* **Required work**
Your answer should hold each line of the material that contains the word "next".

* **Material for this exercise**
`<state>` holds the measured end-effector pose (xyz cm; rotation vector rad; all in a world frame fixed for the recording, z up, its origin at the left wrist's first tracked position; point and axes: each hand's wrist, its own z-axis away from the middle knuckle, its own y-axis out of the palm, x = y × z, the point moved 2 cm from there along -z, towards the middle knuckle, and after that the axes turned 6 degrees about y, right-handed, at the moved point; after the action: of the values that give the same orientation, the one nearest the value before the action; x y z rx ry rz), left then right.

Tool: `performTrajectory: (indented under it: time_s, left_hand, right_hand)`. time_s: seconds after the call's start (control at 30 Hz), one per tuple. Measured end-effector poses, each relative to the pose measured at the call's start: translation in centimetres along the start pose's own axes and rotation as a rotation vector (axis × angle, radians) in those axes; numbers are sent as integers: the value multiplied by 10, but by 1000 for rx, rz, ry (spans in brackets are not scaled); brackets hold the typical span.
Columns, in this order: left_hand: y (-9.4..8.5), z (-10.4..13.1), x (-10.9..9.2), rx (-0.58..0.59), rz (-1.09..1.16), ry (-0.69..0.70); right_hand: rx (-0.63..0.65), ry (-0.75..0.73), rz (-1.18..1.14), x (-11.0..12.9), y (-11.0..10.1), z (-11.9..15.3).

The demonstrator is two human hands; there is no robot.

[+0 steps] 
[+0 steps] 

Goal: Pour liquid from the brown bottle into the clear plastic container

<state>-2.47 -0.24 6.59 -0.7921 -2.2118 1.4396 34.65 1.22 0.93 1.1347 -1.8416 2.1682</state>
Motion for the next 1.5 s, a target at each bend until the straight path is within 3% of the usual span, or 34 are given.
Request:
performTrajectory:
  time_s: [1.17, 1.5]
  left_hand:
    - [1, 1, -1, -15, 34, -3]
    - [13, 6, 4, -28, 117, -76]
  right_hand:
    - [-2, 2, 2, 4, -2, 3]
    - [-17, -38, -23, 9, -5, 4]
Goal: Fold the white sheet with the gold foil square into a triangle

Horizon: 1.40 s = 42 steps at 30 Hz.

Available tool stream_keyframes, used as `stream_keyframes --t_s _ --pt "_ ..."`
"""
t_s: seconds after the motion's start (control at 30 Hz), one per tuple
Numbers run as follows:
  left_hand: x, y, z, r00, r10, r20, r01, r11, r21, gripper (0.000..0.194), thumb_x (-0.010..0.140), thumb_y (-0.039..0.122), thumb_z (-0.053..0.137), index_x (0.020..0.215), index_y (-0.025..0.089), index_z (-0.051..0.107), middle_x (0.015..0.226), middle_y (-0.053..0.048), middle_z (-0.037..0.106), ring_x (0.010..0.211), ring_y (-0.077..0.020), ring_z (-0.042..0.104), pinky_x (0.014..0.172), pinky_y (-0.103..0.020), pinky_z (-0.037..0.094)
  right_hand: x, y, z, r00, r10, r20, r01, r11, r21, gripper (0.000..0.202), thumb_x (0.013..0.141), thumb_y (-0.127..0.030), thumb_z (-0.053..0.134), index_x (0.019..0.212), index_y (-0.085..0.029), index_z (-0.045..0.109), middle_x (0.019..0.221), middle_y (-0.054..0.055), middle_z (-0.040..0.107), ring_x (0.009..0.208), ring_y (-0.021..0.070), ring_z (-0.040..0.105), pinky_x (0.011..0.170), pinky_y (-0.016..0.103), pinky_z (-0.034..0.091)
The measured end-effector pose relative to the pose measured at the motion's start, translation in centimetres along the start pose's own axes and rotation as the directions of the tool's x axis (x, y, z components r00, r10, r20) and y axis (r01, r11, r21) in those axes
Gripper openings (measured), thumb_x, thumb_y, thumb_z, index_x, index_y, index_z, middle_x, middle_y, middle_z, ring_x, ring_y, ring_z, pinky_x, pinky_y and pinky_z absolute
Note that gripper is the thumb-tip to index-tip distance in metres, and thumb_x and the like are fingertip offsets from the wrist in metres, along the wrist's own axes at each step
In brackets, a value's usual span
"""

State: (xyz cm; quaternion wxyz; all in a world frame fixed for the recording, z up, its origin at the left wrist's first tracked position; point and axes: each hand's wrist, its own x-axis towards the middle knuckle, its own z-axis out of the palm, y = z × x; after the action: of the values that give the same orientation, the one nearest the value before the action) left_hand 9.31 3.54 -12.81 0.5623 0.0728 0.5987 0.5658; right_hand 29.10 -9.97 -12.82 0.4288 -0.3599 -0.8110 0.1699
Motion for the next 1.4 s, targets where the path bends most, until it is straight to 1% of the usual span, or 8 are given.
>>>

* **Response to the task**
Motion for the next 1.5 s, a target at each bend until the straight path is within 3% of the usual span, or 34 are given.
Motion for the next 1.4 s, targets where the path bends most, until it is straight to 1% of the usual span, or 8 are given.

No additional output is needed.